--- EXCERPTED RECORDS Enclosed Below ---

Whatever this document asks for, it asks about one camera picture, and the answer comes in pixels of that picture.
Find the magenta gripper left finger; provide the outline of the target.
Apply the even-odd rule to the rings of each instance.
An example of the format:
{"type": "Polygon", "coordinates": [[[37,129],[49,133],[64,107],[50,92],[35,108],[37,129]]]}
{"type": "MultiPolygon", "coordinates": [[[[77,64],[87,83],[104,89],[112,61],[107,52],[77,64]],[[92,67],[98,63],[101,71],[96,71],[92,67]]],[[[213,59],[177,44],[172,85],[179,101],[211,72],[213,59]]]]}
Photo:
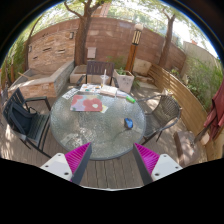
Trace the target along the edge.
{"type": "Polygon", "coordinates": [[[86,143],[66,154],[55,154],[41,169],[79,185],[91,153],[92,145],[86,143]]]}

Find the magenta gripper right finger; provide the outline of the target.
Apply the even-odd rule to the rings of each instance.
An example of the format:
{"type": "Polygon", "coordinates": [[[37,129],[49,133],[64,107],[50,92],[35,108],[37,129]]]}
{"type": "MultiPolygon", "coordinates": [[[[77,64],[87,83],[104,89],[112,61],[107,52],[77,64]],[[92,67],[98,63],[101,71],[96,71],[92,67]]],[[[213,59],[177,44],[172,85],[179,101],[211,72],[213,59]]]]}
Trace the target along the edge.
{"type": "Polygon", "coordinates": [[[145,185],[182,169],[168,154],[159,155],[137,143],[133,144],[133,154],[145,185]]]}

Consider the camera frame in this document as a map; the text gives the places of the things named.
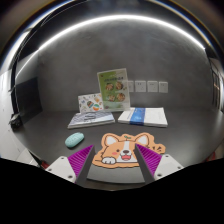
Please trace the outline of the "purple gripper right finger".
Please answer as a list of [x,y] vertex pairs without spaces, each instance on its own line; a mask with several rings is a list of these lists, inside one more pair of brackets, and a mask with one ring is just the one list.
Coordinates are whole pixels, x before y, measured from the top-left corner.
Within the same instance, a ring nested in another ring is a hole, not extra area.
[[171,155],[158,154],[139,144],[135,145],[134,153],[146,184],[183,169]]

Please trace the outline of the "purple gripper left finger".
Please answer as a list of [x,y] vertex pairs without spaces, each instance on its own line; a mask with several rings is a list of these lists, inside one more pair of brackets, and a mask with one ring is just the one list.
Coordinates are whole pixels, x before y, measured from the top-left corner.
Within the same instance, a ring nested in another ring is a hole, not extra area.
[[84,186],[94,156],[94,146],[90,145],[69,157],[60,156],[46,171],[79,186]]

--- End of Enclosed EXCERPTED RECORDS ---

Check every line in the entries for the word "left". State how many have it, with no other text.

### TASK RESULT
4